### What is being asked:
Take each line from the entries that holds "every" and copy it out.

### Stored dataset items:
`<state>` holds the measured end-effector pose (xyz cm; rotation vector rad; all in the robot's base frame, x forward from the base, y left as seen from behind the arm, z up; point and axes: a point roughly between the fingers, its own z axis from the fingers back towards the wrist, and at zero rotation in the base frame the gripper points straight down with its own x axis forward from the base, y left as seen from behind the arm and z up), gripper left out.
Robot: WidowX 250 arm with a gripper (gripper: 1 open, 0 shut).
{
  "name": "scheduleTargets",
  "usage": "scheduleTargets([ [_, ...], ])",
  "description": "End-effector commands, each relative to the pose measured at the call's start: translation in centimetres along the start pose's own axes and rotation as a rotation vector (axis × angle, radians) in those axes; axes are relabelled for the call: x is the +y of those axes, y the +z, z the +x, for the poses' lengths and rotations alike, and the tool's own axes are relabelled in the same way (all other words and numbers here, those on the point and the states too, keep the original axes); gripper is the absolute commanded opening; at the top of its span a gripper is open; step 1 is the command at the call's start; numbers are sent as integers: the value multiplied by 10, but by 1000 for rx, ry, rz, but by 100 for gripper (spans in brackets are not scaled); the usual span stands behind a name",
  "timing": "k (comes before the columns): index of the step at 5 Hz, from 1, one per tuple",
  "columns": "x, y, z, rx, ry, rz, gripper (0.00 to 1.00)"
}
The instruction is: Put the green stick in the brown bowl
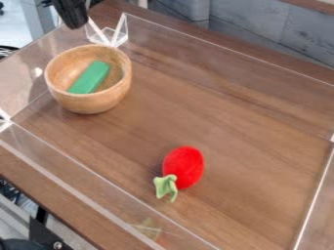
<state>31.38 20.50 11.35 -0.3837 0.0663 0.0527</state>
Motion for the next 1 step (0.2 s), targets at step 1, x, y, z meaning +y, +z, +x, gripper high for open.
scheduleTargets([
  [1, -8, 2, 9, -19, -34, 51, 0],
])
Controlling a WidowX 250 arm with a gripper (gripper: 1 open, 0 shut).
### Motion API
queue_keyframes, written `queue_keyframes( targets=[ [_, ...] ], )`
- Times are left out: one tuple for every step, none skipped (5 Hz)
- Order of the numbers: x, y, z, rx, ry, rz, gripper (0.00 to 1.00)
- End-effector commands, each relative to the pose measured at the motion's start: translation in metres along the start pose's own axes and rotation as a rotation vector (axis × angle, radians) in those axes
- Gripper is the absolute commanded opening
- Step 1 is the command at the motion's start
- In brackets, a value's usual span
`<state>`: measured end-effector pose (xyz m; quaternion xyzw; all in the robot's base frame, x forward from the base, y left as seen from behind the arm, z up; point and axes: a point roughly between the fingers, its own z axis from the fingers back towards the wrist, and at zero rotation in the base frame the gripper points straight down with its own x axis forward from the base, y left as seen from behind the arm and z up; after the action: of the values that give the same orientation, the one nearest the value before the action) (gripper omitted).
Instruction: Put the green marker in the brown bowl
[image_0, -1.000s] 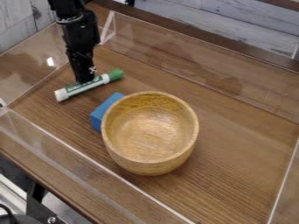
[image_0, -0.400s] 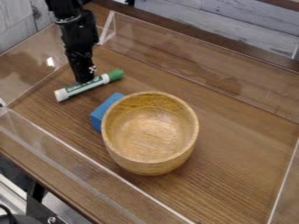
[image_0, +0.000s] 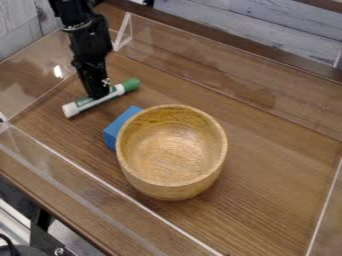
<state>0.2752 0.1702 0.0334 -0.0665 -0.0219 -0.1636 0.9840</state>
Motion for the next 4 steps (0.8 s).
queue_keyframes(
  targets=[
    [0.0025, 0.0051, 0.0208, 0.046, -0.04, 0.007, 0.0],
    [0.0023, 0.0052, 0.0197, 0.041, -0.044, 0.012, 0.0],
    [0.002, 0.0054, 0.0182, 0.036, -0.047, 0.016, 0.0],
    [0.0021, 0.0067, 0.0144, 0.029, -0.043, 0.011, 1.0]
  ],
)
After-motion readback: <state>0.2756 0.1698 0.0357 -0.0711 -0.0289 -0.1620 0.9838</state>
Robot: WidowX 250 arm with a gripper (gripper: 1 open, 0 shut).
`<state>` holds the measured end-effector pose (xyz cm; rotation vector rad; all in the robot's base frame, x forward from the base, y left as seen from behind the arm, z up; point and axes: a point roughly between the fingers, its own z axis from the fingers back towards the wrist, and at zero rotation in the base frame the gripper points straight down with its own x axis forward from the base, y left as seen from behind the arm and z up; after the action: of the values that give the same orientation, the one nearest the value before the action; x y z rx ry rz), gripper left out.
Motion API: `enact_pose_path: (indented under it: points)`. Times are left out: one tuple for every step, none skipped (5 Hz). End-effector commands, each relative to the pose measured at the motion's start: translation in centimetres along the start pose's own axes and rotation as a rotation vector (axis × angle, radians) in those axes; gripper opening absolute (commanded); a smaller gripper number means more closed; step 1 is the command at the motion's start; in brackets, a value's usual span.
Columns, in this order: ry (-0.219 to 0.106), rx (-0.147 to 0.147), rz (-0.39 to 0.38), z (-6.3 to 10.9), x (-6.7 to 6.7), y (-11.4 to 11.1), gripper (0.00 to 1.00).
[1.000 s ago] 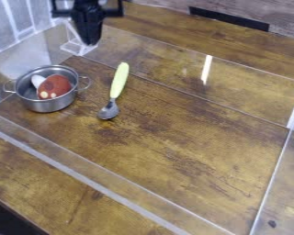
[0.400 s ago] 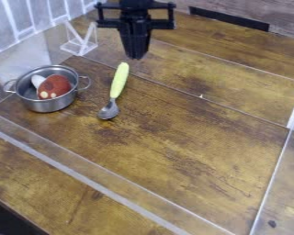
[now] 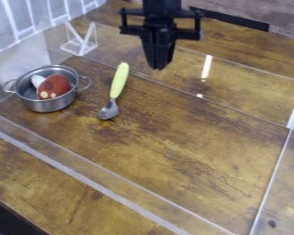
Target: Remove the mushroom from the silver pot and put it on the table
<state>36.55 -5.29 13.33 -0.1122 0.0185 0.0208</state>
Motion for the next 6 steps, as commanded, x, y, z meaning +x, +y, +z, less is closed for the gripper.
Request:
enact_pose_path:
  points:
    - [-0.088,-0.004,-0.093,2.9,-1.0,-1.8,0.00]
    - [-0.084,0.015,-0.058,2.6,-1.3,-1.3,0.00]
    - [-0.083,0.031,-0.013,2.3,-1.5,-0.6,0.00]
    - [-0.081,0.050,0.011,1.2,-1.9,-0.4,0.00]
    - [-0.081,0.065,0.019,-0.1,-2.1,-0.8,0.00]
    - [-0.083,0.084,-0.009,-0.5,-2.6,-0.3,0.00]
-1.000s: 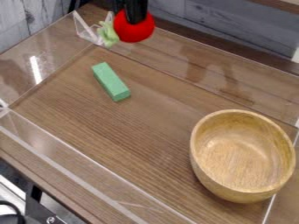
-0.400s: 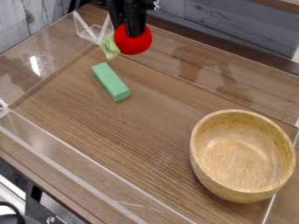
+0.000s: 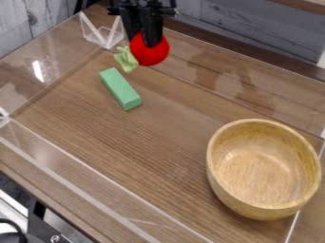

### Your solution:
- Times are left out: one tuple for every step, none skipped (5 Hz)
Motion API: `enact_pose_path: (indented under it: points)`. Times are left out: one tuple for every step, none skipped (5 Hz). End-effector commands, each relative to the pose measured at the motion's start: translation in centimetres along the start pose's own axes and rotation as a rotation vector (axis × angle, radians) in those axes; gripper opening absolute (commanded); a smaller gripper number means more closed; step 1 is the command at the motion's start; in brackets, a value's usual span.

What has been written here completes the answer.